Skip to main content

Press releases Special Procedures

UNITED NATIONS EXPERT ON ARBITRARY KILLINGS APPEALS TO BARBADOS TO STOP EXECUTION

14 February 2005

12 February 2005


The Special Rapporteur of the United Nations Commission on Human Rights dealing with extrajudicial, summary or arbitrary executions stated today that he had submitted an urgent appeal to the Government of Barbados not to proceed with the execution of Frederick Atkins, scheduled to take place on Monday, 14 February 2005.

Philip Alston, a law professor at New York University, said that the execution of Mr Atkins would be in violation of the international legal obligations of Barbados. “For the past twenty years Barbados has not executed any condemned prisoner. There are several reasons why this is not the right context in which to usher in a policy sea change”, said Professor Alston. “The first is that the case has yet to be heard by the Inter-American Commission on Human Rights and the Government of Barbados has affirmed in the past its commitment to respect the right of those sentenced to death to petition that body. It is thus essential to await the outcome of that process”.

The second reason is even more compelling, according to Professor Alston. “When the Privy Council agreed last year that the death penalty was consistent with the Constitution of Barbados, and thus in principle valid, it went out of its way to highlight the fact that a mandatory death penalty is clearly in violation of international law”, he said. “The reason is that such rigidity makes it impossible to take into account any mitigating or extenuating circumstances and eliminates any individual determination of an appropriate sentence. It is my understanding that this is the law under which Frederick Atkins has been sentenced.”

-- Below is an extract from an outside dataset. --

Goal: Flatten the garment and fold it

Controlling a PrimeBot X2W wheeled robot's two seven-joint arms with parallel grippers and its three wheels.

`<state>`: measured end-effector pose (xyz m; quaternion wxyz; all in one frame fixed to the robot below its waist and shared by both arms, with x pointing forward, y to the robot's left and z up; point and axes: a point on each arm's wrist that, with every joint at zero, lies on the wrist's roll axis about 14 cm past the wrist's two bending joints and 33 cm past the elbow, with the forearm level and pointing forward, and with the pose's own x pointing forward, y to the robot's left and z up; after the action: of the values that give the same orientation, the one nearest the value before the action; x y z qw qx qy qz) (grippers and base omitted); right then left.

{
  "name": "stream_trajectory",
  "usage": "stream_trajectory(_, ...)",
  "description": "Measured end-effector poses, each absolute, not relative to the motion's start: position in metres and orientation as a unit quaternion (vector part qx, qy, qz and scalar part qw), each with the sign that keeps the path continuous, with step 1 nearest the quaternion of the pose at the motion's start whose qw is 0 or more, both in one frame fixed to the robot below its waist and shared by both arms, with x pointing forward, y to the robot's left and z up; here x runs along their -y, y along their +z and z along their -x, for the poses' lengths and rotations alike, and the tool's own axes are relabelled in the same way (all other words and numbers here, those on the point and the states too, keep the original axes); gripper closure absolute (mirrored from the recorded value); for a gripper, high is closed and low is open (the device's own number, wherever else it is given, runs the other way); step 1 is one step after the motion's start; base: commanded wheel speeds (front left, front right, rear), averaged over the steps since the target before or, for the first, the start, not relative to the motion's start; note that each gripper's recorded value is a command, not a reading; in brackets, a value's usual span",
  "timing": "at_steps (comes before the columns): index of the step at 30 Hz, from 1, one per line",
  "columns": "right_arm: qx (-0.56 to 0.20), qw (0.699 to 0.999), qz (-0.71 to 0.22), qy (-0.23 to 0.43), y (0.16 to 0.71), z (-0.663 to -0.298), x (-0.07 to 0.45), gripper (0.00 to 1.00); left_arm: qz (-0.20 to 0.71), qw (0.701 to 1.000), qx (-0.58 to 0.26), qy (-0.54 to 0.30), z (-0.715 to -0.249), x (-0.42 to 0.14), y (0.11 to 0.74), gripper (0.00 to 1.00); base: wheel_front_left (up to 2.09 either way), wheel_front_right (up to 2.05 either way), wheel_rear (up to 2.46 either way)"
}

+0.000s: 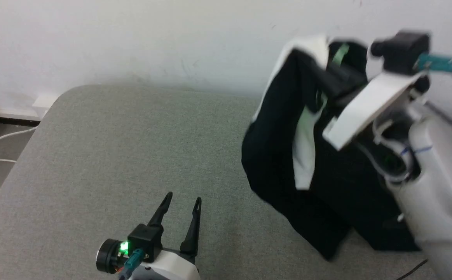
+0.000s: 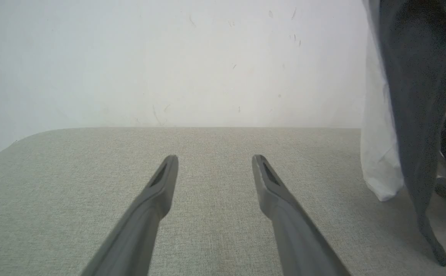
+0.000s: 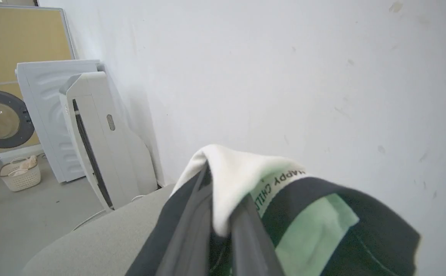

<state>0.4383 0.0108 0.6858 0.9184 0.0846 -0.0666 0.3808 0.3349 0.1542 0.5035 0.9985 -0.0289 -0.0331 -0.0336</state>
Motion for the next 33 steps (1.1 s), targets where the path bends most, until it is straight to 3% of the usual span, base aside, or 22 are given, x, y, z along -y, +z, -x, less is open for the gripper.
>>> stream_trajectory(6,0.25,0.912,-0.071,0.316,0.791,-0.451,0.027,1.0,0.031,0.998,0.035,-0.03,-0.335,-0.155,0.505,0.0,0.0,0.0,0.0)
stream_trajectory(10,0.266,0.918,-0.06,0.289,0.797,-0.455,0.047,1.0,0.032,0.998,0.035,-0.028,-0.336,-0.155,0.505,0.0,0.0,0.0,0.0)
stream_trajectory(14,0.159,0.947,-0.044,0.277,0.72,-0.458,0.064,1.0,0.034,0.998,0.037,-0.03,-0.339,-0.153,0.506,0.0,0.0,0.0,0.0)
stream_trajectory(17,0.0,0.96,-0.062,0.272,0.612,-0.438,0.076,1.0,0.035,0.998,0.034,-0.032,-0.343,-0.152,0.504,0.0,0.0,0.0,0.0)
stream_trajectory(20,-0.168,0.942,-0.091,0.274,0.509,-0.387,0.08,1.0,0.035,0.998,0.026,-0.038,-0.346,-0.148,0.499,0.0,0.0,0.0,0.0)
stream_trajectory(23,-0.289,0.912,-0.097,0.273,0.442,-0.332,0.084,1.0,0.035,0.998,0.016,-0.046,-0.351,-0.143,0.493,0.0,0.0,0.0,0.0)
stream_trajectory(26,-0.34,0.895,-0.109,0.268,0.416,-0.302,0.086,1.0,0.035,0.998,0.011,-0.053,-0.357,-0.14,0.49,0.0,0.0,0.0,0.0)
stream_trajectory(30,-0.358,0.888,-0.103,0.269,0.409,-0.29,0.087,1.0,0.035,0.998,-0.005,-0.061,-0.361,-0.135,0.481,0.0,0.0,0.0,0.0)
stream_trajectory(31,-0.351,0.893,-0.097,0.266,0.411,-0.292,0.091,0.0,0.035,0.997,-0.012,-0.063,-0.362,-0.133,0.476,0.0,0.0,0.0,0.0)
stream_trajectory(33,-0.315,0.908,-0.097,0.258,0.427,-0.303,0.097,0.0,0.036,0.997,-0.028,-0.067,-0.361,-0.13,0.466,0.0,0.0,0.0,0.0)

The Special Rapporteur observed that four of the Privy Council Law Lords had endorsed the statement that “No international human rights tribunal anywhere in the world has ever found a mandatory death penalty regime compatible with international human rights norms.”

As a result, the execution of Mr Atkins on the basis of a mandatory death sentence provision would constitute a failure by Barbados to comply with its obligations under international law. It would thus amount to an extrajudicial, summary or arbitrary execution.